10 miles of pure awesome
Last Saturday, Ironside held its (first annual?) Beer Run -- 10 miles through the streets of Boston, visiting 10 bars, in 6 hours. The brainchild of Sam "Hummer" Rosenthal, and charted out by Matt Holzer, it started at the Washington Square Tavern in Brookline, and ended at Colin Mahoney's house in Somerville. I remember few bars in between by name -- John Harvard's refused to serve us; Sevens on Beacon Hill, CSC?, the Hong Kong where Brent had to rescue from a Harvard student, a bar across the street from the one we were supposed to go by Fenway but had really cheap Miller Lite drafts so ended up being good afterall, a really cool place with a piano from which Chicken serenaded us, and probably one or two others.

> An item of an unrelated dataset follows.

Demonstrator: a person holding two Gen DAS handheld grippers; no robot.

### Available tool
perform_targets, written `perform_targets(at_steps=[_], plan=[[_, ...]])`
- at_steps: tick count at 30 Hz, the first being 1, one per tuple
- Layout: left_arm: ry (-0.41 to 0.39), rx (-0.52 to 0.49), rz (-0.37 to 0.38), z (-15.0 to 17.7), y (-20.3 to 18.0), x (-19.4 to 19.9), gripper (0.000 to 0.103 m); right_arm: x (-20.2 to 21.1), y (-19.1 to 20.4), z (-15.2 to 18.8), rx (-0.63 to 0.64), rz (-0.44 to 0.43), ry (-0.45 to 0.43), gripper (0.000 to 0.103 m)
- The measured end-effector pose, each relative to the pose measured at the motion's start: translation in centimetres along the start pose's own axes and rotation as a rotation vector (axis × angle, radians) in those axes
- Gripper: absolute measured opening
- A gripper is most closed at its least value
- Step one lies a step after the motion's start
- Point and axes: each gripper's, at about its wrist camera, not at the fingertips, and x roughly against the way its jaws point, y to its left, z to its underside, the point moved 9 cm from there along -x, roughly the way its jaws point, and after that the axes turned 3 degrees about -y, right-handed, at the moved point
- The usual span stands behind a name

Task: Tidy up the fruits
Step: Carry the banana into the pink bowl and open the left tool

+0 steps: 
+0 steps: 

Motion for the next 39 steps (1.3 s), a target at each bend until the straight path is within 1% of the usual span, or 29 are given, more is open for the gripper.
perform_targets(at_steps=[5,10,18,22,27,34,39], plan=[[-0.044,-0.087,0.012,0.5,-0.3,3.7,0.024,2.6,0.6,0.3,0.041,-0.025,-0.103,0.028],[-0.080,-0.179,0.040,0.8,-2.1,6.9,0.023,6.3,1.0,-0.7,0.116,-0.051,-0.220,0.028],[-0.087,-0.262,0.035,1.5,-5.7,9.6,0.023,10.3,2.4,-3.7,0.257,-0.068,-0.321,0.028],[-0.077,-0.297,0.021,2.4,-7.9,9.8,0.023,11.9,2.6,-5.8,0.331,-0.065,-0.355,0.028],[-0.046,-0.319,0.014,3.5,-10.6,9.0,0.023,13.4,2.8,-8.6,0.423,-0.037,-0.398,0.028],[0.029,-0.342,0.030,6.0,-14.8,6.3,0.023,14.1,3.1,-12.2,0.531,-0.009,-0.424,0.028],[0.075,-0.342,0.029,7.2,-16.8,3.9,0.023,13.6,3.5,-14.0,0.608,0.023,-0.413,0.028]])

I was a little nervous about "crashing" the Run, but there were other non-Ironsiders joining in. Jammin' from DC (a Hodag alum), Patrick Baylis (new to Boston, formerly of Carleton & Sub Zero, will be trying out for Ironside next year), and Chicken. I was the only girl, however. And somehow the only one to hold onto the PlayBoy Josh McCarthy was handing out at the piano bar. It served as a spanking tool and a baton, so I don't know what everyone else was thinking putting theirs down.
There were different strategies of what to drink. I started out with stouts, because they went down smooth, but the volume became a problem -- the first half-mile after each stout-stop was fulling of belching. Shots went down quickly, but obviously were a bit more potent and caught up with you after 3 in a row. Some sipped hot toddy's but later regretted it. I don't think anyone drank wine, and rightly so. No matter what the beverage, my strategy was to drink it quicky to allow time to digest. There was some noshing of food -- fries & pizze were donated to the cause by enraptured bar-goers. I don't think anyone puked the day of (Paul Batten was a puking machine the next morning).
A very cool effect of having to move from place to place every 10-15 min is that the group gets shuffled up every time, and you interact with lots of different people, instead of getting "stuck" in a smaller group within the group. I ended up running with a couple different people, and got to know a lot of the Ironside guys a bit better. All good guys. Way cool. I tripped about 200m from the end and have scrapes on my R palm, and Paul Batten twisted his ankle/foot, but casualties could have been worse. The night ended a bit on a bad note, and I was way hurting the next morning (sweating?!) but overall, I have zero regrets doing it.